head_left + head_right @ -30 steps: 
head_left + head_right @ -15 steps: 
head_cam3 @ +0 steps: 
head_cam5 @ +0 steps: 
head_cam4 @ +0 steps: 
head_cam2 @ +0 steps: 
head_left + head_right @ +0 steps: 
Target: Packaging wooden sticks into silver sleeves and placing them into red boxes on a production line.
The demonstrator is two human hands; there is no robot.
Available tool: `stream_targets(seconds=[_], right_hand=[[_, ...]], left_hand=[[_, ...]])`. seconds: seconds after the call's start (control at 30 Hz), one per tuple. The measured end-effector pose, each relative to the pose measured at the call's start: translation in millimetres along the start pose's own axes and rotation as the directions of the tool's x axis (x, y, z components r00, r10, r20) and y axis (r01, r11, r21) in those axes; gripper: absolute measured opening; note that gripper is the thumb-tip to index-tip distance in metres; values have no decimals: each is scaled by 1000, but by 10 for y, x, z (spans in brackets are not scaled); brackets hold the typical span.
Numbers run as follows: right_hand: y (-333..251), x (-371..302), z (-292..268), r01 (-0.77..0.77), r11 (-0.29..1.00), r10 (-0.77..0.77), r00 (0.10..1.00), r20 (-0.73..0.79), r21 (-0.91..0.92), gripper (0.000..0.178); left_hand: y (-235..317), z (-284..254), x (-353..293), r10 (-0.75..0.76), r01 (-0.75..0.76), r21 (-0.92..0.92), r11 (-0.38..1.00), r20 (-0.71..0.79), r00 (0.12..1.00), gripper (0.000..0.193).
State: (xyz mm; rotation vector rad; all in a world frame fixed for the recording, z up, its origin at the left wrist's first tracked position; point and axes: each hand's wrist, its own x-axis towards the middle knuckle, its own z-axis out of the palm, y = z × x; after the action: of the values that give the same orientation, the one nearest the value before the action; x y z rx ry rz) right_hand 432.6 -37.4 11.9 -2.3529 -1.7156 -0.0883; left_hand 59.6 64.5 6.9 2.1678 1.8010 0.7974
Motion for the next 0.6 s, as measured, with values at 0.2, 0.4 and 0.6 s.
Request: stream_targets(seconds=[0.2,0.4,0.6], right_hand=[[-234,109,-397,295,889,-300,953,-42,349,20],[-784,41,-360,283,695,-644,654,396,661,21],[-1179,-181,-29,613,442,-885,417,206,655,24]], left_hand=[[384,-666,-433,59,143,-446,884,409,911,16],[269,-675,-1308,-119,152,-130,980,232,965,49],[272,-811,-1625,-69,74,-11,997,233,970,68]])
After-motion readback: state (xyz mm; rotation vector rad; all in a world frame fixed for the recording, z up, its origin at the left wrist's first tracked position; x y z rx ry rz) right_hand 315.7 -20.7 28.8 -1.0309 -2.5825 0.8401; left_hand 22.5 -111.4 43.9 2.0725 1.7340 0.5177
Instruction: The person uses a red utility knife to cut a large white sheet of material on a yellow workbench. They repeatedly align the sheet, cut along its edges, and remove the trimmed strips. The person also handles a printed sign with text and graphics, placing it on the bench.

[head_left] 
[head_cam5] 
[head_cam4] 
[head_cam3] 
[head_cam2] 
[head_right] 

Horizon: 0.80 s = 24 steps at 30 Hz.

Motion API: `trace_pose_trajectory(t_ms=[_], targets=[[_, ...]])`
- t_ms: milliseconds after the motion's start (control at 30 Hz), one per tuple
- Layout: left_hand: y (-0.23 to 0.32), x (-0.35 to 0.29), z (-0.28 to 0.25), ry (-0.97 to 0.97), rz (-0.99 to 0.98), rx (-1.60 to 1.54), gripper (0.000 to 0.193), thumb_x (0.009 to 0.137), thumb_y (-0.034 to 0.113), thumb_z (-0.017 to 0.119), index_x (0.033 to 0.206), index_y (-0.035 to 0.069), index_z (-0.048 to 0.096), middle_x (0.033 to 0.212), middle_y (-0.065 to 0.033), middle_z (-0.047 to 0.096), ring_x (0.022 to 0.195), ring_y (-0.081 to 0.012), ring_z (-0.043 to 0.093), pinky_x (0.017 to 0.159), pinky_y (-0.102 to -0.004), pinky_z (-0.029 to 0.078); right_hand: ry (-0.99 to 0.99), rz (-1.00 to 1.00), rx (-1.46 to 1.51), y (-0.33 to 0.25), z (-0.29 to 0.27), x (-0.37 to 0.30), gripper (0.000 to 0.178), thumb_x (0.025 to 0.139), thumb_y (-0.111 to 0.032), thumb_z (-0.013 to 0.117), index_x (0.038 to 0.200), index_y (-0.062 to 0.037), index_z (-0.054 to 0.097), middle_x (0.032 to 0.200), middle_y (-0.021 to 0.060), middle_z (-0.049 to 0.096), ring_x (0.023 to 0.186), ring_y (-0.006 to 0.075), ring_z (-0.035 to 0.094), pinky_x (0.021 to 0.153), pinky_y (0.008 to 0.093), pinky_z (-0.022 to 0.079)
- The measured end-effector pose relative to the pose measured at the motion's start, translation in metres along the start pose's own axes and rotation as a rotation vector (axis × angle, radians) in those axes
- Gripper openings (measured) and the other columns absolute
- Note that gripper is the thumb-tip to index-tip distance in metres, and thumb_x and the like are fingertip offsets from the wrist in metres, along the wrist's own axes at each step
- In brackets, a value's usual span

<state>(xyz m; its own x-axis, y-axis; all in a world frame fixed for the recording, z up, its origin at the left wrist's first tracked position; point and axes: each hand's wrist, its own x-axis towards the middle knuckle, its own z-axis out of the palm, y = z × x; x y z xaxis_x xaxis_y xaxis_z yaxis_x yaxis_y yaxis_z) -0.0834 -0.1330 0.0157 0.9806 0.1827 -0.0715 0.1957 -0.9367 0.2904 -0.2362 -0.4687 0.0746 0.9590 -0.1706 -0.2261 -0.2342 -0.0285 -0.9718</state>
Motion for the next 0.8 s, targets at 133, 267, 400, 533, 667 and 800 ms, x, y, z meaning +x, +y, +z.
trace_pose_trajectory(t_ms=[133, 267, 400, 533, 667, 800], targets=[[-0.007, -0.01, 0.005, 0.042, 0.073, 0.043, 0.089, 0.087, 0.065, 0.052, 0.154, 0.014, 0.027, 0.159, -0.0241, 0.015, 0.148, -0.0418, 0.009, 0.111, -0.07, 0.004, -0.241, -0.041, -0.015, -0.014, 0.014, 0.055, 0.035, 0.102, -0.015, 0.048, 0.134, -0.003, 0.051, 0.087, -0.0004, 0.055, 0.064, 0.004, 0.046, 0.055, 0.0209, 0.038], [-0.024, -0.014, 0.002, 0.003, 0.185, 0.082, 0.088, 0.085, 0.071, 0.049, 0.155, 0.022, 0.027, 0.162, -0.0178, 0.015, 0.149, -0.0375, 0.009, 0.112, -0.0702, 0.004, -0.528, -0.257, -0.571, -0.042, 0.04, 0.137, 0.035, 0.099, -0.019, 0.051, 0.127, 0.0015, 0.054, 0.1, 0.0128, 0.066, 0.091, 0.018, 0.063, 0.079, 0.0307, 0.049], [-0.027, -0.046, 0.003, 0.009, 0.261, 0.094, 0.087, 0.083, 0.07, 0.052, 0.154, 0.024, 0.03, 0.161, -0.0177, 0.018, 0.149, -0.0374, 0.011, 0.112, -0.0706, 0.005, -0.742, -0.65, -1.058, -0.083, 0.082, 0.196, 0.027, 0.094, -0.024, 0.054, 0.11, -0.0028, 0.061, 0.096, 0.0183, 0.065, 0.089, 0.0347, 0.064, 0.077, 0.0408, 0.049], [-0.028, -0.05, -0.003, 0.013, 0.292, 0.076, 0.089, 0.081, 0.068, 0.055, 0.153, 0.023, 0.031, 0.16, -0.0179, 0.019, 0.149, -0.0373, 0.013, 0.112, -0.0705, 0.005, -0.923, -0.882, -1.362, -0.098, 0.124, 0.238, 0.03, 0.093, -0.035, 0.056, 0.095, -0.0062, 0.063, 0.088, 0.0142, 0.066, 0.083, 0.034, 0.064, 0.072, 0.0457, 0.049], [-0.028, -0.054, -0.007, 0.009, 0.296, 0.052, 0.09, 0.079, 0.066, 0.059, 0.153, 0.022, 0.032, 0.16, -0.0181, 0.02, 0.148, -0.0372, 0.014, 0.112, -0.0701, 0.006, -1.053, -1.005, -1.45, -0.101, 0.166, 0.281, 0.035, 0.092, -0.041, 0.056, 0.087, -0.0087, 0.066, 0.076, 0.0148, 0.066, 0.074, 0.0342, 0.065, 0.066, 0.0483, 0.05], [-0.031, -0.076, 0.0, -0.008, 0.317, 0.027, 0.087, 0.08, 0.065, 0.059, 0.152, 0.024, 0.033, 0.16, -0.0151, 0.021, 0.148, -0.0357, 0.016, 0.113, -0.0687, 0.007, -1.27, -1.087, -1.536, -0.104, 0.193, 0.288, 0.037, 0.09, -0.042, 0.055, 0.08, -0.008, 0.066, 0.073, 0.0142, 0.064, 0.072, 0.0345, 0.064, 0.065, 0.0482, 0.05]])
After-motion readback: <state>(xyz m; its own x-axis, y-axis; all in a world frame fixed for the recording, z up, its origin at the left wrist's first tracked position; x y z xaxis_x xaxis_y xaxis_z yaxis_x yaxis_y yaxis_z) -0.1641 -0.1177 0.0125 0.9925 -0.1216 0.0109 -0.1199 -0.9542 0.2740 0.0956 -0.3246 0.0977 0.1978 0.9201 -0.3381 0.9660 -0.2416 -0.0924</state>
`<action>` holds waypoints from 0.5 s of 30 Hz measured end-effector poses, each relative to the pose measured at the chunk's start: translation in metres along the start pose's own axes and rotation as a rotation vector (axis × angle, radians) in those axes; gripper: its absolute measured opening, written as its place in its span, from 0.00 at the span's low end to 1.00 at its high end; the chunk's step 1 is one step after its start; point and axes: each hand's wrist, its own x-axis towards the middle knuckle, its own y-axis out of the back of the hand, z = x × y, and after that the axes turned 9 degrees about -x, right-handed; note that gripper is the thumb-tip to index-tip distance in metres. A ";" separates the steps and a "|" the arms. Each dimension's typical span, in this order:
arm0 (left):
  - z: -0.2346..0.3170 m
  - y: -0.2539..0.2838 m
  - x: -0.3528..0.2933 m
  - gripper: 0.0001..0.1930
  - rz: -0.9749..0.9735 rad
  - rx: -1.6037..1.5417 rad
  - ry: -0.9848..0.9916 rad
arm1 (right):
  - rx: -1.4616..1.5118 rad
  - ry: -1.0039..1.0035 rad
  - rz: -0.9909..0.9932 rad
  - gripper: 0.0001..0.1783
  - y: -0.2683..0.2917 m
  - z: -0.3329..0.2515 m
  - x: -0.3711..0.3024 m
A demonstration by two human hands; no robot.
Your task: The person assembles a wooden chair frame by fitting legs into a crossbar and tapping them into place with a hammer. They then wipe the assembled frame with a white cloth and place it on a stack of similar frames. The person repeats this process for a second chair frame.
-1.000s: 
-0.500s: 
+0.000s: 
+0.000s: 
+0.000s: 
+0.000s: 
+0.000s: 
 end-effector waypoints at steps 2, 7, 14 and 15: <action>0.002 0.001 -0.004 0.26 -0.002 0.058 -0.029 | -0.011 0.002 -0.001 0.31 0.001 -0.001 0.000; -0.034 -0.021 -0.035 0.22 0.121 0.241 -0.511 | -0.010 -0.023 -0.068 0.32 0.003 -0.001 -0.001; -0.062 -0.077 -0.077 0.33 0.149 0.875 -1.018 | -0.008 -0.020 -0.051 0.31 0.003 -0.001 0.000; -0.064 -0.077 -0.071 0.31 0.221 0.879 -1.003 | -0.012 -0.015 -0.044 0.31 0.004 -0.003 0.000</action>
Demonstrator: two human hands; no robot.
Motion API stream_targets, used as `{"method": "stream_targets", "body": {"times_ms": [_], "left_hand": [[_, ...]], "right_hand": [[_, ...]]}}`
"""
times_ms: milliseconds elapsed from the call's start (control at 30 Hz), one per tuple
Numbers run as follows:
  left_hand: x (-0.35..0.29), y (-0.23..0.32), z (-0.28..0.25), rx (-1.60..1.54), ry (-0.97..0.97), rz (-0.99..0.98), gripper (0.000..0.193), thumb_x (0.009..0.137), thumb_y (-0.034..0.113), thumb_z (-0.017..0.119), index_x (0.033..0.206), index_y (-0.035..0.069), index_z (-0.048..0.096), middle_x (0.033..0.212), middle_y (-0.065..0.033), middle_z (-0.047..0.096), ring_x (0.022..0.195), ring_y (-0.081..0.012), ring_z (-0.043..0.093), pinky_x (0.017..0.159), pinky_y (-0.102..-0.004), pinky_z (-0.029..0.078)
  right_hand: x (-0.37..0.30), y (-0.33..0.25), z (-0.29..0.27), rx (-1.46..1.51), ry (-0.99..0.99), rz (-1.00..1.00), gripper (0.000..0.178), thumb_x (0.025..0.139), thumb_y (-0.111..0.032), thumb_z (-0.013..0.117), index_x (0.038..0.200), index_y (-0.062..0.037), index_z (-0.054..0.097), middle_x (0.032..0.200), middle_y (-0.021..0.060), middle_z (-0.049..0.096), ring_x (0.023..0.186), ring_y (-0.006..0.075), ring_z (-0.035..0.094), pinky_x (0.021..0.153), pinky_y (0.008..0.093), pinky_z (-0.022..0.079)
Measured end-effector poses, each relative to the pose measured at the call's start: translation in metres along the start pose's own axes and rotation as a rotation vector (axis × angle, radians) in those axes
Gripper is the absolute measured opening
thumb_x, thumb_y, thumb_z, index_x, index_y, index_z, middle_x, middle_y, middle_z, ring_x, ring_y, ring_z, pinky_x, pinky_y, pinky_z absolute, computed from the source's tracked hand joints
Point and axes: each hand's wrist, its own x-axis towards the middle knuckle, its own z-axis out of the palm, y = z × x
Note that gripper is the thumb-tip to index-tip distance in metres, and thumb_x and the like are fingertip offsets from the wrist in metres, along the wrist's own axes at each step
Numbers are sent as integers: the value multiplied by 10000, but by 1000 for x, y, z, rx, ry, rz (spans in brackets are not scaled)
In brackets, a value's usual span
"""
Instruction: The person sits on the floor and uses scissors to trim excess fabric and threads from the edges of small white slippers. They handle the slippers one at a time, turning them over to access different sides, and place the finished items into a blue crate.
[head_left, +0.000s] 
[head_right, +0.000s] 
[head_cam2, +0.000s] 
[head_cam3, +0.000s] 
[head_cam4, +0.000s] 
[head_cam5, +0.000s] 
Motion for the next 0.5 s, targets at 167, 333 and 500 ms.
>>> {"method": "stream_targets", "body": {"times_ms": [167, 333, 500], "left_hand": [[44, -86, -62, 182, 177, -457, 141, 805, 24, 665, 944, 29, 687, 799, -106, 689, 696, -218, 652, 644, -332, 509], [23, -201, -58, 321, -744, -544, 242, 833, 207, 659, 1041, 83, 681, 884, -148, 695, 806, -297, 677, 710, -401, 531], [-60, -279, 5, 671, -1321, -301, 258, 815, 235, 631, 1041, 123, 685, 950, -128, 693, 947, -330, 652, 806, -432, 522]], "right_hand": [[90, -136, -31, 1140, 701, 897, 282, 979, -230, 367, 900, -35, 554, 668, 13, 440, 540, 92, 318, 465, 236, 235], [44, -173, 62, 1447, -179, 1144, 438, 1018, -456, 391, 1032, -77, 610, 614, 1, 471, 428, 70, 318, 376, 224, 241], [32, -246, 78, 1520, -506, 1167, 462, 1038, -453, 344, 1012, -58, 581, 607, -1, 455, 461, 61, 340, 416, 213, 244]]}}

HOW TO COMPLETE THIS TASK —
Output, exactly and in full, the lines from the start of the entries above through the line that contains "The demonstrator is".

EXERCISE SOLUTION —
head_left + head_right @ -30 steps: 
head_left + head_right @ -15 steps: 
head_cam3 @ +0 steps: 
head_cam5 @ +0 steps: 
head_cam4 @ +0 steps: 
head_cam2 @ +0 steps: 
head_left + head_right @ +0 steps: 
Target: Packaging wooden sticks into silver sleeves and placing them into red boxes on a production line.
The demonstrator is two human hands; there is no robot.

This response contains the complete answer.